Let me be frank with you, Frank: you are a bystander, a passive yet sensitive observer of the daily stream, but frustratingly disconnected!
“Frank,” of course, is Frank Bascombe, Richard Ford’s complex and compelling character who has now reached the age of 68. Ford first introduced him to us in The Sportswriter in 1986, when he, his wife and son moved from New York to “Haddam,” New Jersey (in reality Princeton, without the university) as he tried a new career as a novelist. That failed, his wife divorced him and he lost his son.
Frank resurfaced in Independence Day in 1995, when he took his second son for a quick tour of the Halls of Fame in Springfield and Cooperstown, just before the Fourth of July. This one included a delicious put-down of the town of Deep River! He had then become a real estate agent in Haddam.
And in our Millennium Year of 2000, in The Lay of the Land (published in 2007), Frank found a new wife, only to see her depart, had prostate surgery and, in this three-day story, tried to celebrate Thanksgiving as a 55-year-old in his new home on the Jersey Shore, still working in real estate.
Let Me Be Frank With You is the fourth in the series (doesn’t this remind you of John Updike’s Rabbit Angstrom?) and we find Frank back in Haddam, his second wife returned, as he interacts, still passively, with four unusual characters.
The first is Arnie Urquhart, a college classmate whose Jersey Shore house (it used to be Frank’s) has been demolished by Hurricane Sandy (Sandy, it seems, is a major character in this set of novellas). The second is Charlotte Pines, a woman he finds knocking on his Haddam door, an ex-resident of that house in which her family was killed. Then we reconnect with Ann Dykstra, his former wife, who has returned to Haddam to an “extended care facility” to cope with her onset of Parkinson’s. And finally we share Frank’s visit with Eddie Medley, an old friend who is in the final stages of dying.
Throughout these sessions Frank remains the foil, yet a remarkable observer of every facial tic, bodily motion and surrounding sights, smells and sounds: crows jousting in a tree, a trash truck grinding debris, auto horns, laughter next door. He just never seems connected. He’s open to everything …
But his stock answers in conversation are: “I don’t know.

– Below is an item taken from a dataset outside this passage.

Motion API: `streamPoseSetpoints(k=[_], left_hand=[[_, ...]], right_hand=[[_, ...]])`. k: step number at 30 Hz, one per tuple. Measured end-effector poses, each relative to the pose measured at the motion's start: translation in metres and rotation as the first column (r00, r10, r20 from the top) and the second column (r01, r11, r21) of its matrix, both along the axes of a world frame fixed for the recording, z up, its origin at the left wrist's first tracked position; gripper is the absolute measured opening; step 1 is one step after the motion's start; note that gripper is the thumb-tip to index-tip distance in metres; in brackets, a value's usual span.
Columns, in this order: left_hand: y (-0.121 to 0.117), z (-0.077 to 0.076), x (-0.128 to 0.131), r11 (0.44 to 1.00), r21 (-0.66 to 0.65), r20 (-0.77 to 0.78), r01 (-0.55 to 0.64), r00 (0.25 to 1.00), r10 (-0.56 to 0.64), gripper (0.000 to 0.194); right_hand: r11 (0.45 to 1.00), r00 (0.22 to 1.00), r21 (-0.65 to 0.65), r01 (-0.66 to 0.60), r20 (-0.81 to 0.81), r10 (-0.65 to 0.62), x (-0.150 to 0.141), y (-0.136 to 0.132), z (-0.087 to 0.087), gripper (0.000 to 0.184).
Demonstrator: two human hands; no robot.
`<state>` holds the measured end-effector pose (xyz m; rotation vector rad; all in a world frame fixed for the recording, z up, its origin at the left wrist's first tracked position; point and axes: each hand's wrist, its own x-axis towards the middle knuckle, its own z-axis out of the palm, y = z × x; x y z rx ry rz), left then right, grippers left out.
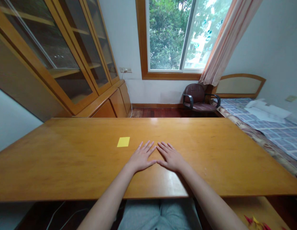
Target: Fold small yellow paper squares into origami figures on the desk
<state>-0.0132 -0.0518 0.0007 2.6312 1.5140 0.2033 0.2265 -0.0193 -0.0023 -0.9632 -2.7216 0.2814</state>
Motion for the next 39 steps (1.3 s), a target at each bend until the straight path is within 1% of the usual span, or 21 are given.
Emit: streamPoseSetpoints(k=[11, 23, 29, 39], left_hand=[[-0.0002, 0.0001, 0.0001, 1.0, 0.0, 0.006, 0.002, 1.0, -0.002, 0.078], [0.0005, -0.0029, 0.0001, 0.999, 0.042, 0.016, 0.002, 1.0, -0.003, 0.078], [0.001, -0.0041, -0.0001, 0.999, 0.039, 0.014, 0.003, 1.0, -0.003, 0.078], [0.0007, -0.0016, 0.0003, 1.0, 0.017, 0.023, 0.003, 1.0, -0.003, 0.077]], right_hand=[[1.0, 1.0, -0.005, 0.004, -0.014, -0.004, 0.0004, -0.0008, 0.0016, 0.076], [1.0, 1.0, -0.01, 0.007, 0.0, -0.007, 0.0009, 0.0007, -0.0009, 0.078], [1.0, 1.0, -0.005, 0.007, 0.0, -0.007, 0.0005, 0.0006, 0.0013, 0.077], [1.0, 1.0, -0.003, 0.008, -0.003, -0.008, 0.0004, -0.0005, 0.0024, 0.077]])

Maybe.” “It makes me realize how remote I am.” “All is frankly enigma.” He is an aloof reporter experiencing a syncopation of senses and sounds, in the middle of brief conversations.
Frank acknowledges his advancing age: “ . . . the ‘gramps shuffle’ being the unmaskable, final-journey approaches signal.” And “as you get older things slide away, like molasses off a table top.” And “ . . . life’s a matter of gradual subtraction.” And someone asking of you “Are you okay?” He thinks: “No more grievous words can be spoken in the modern world.”
His self-description: “I am: a man who doesn’t lie (or rarely), who presumes nothing from the past, who takes the high, optimistic road (when available), who doesn’t envision the future, who streamlines his utterances (no embellishments) and in all instances acts nice.”
But Frank winds into all this a marvelous sense of humor, often acidic: An “extended care facility: Nothing’s bleaker than the stingy, unforgiving one-dimensionality of most of these places; their soul-less vestibules and unbreathable antiseptic fragrances, the dead-eyed attendants and willowy end-of-the-line pre-clusiveness to whatever’s made life be life but that now can be forgotten.”
Hurricane Sandy seems to be the primary stimulant of Frank’s aging recollections. As he notes, “There’s something to be said for a good, no-nonsense hurricane, to bully life back into perspective.”
But Ford’s Frank Bascombe lives on! Will we see a fifth view of him one day soon … perhaps at 80?
Editor’s Note: Let Me Be Frank With You by Richard Ford is published by Harper Collins, New York 2014.
About the author: Felix Kloman is a sailor, rower, husband, father, grandfather, retired management consultant and, above all, a curious reader and writer. He’s explored how we as human beings and organizations respond to ever-present uncertainty in two books, ‘Mumpsimus Revisited’ (2005) and ‘The Fantods of Risk’ (2008). A 20-year resident of Lyme, he now writes book reviews, mostly of non-fiction that explores our minds, our behavior, our politics and our history. But he does throw in a novel here and there. For more than 50 years, he’s put together the 17 syllables that comprise haiku, the traditional Japanese poetry, and now serves as the self-appointed “poet laureate” of Ashlawn Farms Coffee, where he may be seen on Friday mornings. His wife, Ann, is also a writer, but of mystery novels, all of which begin in a bubbling village in midcoast Maine, strangely reminiscent of the town she and her husband visit every summer.